Pretty compelling case against suicide tbh, unusual as it may be.
I read a short story about this, and can’t remember the name but I remember how hollow it made me feel.
Damn now I wanna read it, any more ideas on finding the story?
https://reactormag.com/divided-by-infinity/
I don’t feel like this is exactly right but it’s hitting some of the same notes. Divided by Infinity by Robert Charles Wilson
!The one I remember ends with the main character essentially becoming the singularity, but this ends a little differently. Equally as sad as I recall though.!<
We’re all gonna die!
Edit: not a theory, I guess. My bad!
Over half the people who have ever lived have yet to die. I’ll file this one under “possible, but unproven”
Of all the people who’ve ever lived, way more than half have died. Human existance, for the sake of measuring when “modern humans” (as we know us) began existing is about 190,000 BCE. Measured from then, about 109 billion humans have lived and died since then.
Considering about 8 billion are alive on the planet today… yeah, way more than half have died.
Source: https://www.visualcapitalist.com/cp/how-many-humans-have-ever-lived/
Damn. I should have fact checked myself before repeating something I heard. Now I’m slightly more likely to die.
Not really— you’re only now aware of your true likelihood of dying due to new information. The likelihood itself has not changed.
Sobering, isn’t it?
I recommend weed. Perhaps a snort of bourbon. Maybe both.

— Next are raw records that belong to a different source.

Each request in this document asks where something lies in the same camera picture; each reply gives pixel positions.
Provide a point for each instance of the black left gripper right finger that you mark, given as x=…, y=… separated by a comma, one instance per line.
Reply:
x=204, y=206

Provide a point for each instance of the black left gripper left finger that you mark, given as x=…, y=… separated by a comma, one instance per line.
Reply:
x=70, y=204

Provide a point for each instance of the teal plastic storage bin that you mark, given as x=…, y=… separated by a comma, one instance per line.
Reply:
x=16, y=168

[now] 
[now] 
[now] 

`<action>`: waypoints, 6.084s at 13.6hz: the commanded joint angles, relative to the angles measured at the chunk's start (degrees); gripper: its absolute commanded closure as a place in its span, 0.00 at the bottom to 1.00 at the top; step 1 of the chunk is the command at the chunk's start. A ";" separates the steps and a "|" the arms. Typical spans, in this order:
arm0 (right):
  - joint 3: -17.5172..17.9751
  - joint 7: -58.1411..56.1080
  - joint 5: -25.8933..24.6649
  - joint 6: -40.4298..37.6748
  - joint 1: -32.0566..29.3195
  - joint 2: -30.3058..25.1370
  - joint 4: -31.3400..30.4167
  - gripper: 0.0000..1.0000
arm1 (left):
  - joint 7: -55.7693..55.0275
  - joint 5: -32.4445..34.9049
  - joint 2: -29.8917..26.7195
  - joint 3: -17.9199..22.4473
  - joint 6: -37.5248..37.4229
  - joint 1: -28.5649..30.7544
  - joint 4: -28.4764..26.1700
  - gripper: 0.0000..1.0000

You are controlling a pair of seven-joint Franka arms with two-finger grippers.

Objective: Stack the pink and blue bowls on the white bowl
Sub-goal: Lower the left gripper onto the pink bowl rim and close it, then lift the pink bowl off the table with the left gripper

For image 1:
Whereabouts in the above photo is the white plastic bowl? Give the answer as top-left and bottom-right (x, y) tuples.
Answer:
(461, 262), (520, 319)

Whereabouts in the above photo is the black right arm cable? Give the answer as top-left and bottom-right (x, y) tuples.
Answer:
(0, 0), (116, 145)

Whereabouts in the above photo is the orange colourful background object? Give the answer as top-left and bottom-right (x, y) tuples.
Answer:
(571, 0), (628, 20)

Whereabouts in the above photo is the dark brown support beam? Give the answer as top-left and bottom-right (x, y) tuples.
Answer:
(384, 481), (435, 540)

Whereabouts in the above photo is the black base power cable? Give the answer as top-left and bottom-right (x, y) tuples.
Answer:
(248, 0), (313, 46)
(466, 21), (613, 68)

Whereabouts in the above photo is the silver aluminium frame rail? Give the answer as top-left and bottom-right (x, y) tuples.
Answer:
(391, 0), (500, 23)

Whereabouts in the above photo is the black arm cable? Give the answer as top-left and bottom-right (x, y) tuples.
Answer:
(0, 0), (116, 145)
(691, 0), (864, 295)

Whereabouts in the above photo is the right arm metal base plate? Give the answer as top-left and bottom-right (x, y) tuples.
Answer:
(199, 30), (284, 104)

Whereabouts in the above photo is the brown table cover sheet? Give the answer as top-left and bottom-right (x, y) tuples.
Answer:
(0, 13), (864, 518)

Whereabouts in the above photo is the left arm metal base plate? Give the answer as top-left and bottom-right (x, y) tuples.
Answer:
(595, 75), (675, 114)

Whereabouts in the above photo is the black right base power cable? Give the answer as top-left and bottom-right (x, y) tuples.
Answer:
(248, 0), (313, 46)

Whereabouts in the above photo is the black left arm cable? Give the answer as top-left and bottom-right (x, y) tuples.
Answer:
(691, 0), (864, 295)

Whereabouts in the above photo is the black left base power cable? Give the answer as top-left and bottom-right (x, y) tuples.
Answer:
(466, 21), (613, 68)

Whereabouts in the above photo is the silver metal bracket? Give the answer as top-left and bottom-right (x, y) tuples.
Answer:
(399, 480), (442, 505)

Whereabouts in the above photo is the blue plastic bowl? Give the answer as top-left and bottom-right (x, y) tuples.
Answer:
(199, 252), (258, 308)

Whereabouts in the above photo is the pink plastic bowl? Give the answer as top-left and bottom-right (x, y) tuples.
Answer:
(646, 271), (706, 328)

Meh. Still not going to die. Death is a bunch of rubbish. I plan to take no part in it.
So, we’ll meet here in, say, one hundred years from now?
It’s a fact tied in to exponential growth, during one doubling period, as much of whatever you’re tracking gets used as the entire history since that exponential growth started. That last bit is the key, human population is an exponential growth thing, but it hasn’t been uninterrupted or by a constant factor. There’s a long time when we were hunter/gatherers with a stable population and even in more modern ages, epidemics have reduced populations significantly.
he’s a witch! he knows the future!
If I don’t die, at least I’ll be pleasantly surprised
This can only be proved by killing everyone.